In this case only the generation data is taken into account assuming there are no batteries as energy storage systems.
It is necessary to have some knowledge about how the energy is generated in a solar power plant. The data science team has been informed by the technical team on how the process works.
With that, the levers (variables that affect the business objective, which in this case is generating AC power) are the following:
- Irradiance: the greater the irradiance the more DC power can be generated. But there is a limit since at very high panel temperatures the generation capacity is decreased.
- Panel status: it is important to have clean modules so they can perform at their full capacity.
- Inverters' performance: the process of transforming DC into AC is never 100% efficient. But the closer to 100% the better.
- Sensors: if sensors do not work correctly then it is not possible to detect potential plant failures.
- Irradiance: is measured as the rate of solar energy hitting a surface per squared meter [W/m2].
- Ambient temperature and module temperature: measured by the sensors [ºC].
- DC power: power measured in direct current from the panels to the inverters [kW].
- AC power: power measured in alternate current from the inverters to the grid [kW].
- Inverters' efficiency: ratio of the AC power delivered to the grid to the DC power generated by the PV panels [%].
The relevant entities we can retrieve data from in order to accomplish our objective are the following:
- Solar power plants: there are 2
- Inverters: there are many inverters in each plant
- Irradiance sensor: 1 for each plant
- Ambient temperature sensor: 1 for each plant
- Module temperature sensor: 1 for each plant
All the sensors retrieve data every 15 minutes, and the total data set comprises 34 days.

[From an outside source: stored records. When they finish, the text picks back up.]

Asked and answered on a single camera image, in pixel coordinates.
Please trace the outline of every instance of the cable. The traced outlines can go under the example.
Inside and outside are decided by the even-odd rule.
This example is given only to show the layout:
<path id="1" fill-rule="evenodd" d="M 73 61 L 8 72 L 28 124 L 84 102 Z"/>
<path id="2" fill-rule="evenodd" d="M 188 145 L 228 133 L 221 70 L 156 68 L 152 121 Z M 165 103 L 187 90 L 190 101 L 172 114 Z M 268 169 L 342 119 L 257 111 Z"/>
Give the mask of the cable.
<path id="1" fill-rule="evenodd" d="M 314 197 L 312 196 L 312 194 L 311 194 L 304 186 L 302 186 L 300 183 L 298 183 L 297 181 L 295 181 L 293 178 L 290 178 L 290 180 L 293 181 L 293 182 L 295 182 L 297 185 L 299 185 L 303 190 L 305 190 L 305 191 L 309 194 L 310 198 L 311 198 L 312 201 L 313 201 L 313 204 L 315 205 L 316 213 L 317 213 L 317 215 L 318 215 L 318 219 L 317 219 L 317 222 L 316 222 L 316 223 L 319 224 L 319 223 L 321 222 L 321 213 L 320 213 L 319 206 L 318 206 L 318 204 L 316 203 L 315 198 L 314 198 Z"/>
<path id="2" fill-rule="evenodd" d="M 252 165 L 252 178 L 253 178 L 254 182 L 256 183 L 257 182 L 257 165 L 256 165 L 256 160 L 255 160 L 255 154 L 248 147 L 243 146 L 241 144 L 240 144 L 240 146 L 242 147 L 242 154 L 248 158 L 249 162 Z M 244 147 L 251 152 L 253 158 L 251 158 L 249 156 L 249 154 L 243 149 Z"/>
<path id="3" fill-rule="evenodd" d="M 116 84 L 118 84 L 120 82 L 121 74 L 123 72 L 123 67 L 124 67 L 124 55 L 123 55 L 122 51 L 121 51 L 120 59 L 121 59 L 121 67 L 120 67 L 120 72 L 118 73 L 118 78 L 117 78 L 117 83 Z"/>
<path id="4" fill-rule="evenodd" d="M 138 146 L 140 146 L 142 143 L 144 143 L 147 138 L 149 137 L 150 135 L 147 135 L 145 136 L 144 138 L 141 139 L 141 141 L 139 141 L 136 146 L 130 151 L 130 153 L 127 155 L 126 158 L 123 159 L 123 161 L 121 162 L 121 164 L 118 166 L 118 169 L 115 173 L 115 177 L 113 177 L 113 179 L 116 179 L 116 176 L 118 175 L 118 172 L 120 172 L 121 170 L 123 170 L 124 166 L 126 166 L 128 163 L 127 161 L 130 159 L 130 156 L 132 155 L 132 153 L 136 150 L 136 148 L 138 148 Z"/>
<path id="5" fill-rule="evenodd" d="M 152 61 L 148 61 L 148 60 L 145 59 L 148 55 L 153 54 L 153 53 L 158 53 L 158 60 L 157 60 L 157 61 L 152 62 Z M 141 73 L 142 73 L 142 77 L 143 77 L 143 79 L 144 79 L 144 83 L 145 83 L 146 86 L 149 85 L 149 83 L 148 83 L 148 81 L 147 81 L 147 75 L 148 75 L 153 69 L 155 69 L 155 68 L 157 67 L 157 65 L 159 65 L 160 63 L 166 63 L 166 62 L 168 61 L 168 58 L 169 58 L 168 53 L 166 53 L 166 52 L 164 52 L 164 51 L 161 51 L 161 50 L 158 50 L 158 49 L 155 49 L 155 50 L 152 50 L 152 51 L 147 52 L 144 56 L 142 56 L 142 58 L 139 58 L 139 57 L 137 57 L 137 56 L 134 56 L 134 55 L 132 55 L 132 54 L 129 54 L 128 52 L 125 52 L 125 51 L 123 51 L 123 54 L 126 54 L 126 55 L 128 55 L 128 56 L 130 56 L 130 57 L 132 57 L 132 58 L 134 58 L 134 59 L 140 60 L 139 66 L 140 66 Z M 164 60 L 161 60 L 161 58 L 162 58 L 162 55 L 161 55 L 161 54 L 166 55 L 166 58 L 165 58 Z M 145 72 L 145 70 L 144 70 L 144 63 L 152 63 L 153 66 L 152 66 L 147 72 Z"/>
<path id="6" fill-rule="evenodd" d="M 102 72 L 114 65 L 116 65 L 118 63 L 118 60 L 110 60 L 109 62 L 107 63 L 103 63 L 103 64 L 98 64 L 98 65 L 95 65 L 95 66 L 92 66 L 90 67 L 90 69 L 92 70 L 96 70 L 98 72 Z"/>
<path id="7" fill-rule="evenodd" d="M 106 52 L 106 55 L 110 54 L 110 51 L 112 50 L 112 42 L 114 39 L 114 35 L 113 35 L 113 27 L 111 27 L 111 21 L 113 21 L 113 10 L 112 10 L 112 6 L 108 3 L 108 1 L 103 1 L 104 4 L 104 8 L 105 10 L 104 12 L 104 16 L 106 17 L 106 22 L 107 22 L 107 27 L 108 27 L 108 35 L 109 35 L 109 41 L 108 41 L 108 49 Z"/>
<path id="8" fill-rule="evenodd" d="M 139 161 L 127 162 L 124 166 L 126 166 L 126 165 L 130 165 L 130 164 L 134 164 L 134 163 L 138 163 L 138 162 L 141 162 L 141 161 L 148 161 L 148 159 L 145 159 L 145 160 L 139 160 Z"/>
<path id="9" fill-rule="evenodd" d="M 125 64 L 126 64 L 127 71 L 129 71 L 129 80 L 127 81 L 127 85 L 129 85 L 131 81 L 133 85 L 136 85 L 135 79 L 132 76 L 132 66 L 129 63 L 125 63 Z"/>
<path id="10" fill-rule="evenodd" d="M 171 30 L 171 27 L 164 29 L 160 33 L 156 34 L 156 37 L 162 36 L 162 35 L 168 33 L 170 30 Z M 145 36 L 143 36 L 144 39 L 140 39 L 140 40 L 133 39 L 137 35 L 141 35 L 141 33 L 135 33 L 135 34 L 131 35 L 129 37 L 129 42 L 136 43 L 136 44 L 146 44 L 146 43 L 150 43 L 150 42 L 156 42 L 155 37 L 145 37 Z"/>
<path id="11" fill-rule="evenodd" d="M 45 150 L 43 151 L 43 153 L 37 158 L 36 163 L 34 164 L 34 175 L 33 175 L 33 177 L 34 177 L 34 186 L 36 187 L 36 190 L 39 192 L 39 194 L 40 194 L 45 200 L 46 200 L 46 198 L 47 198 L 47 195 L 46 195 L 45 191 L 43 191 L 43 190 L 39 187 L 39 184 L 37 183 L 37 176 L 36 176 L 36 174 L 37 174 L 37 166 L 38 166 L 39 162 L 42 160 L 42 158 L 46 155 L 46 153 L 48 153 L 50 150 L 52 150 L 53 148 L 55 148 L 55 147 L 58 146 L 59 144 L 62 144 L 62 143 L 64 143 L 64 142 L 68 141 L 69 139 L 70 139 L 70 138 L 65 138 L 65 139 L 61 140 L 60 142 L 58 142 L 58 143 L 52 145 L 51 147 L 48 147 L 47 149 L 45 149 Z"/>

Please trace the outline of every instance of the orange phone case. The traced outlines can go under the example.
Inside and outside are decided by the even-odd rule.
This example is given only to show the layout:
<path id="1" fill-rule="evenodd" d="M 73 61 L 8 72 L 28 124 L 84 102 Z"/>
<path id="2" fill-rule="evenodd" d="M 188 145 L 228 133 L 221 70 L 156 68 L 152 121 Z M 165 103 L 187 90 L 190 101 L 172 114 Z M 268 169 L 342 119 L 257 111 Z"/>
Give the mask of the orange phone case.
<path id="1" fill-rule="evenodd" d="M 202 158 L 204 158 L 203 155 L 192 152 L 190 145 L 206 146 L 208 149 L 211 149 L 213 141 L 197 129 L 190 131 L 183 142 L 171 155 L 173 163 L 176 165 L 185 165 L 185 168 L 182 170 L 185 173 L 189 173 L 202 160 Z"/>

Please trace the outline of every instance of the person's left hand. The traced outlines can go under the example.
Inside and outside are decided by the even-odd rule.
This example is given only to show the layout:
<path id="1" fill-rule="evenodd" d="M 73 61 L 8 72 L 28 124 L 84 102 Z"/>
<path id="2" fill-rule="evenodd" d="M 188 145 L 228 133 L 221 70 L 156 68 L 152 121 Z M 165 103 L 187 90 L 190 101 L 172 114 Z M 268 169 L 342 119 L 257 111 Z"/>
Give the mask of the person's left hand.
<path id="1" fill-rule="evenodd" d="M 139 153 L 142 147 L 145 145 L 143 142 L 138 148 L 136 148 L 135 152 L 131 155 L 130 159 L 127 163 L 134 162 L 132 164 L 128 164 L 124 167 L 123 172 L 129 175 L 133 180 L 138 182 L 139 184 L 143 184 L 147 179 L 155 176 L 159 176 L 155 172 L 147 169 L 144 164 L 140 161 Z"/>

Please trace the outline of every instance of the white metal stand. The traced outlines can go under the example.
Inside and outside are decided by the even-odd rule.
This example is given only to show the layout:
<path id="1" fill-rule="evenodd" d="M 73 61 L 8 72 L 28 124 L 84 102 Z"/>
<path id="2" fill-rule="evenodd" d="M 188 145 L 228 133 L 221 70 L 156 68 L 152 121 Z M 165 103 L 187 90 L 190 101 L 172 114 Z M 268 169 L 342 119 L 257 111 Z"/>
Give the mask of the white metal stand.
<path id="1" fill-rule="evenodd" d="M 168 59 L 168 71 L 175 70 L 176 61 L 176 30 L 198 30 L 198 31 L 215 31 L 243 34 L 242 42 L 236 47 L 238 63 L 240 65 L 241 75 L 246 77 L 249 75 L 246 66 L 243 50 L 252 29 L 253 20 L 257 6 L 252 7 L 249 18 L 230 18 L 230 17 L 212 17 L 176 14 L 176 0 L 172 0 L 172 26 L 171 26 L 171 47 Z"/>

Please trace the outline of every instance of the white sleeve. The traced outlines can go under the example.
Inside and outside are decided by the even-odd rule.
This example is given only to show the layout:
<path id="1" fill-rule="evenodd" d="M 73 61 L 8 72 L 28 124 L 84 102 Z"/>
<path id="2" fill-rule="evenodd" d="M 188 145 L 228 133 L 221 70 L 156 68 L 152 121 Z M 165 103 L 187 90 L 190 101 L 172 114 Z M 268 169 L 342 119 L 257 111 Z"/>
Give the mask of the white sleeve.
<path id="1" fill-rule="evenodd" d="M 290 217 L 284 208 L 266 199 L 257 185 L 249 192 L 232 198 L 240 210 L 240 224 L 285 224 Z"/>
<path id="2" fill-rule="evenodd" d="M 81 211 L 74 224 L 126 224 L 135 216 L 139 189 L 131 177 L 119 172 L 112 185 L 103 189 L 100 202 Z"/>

These are the first questions we need to start finding relevant insights. Different questions apply to each lever.
About irradiance:
- Is there enough irradiance every day?
- Is it similar for both power plants?
- What is its hourly distribution for each plant?
- How does it relate to ambient and module temperature?
About panel status (DC generation):
- What is the relationship between irradiance and DC generation?
- Is it affected by ambient or module temperature?
- Is it similar for both power plants?
- What is its daily distribution for each plant?
- Is it constant throughout the days?
- Has there been any failure?
About inverters' performance (AC generation):
- What is the relationship between DC and AC generation?
- Is it similar for both power plants?
- What is its daily distribution for each plant?
- Is it constant throughout the days?
- Is it constant for every inverter?
- Has there been any failure?
About sensors:
- Are the irradiance data reliable?
- Are the temperature data reliable?
- Are the DC data reliable?
- Are the AC data reliable?
- Are data between both power plants similar?
All the analysis is carried out in the following Jupyter Notebooks (Python):
Solar power plant generation analysis - Python script (PART 1 - DATA QUALITY)
Solar power plant generation analysis - Python script (PART 2 - DATA TRANSFORMATION)
Solar power plant generation analysis - Python script (PART 3 - ANALYSIS AND INSIGHTS)
For this project a report was generated in the format of a PowerPoint presentation, communicating all the analysis and found insights. The report can be checked in the following file:
- Sometimes data do not make sense. It is important to have good communication with the clients or stakeholders because at some point we may need some clarifications about data (missing values, wrong units, wrong dates, etc).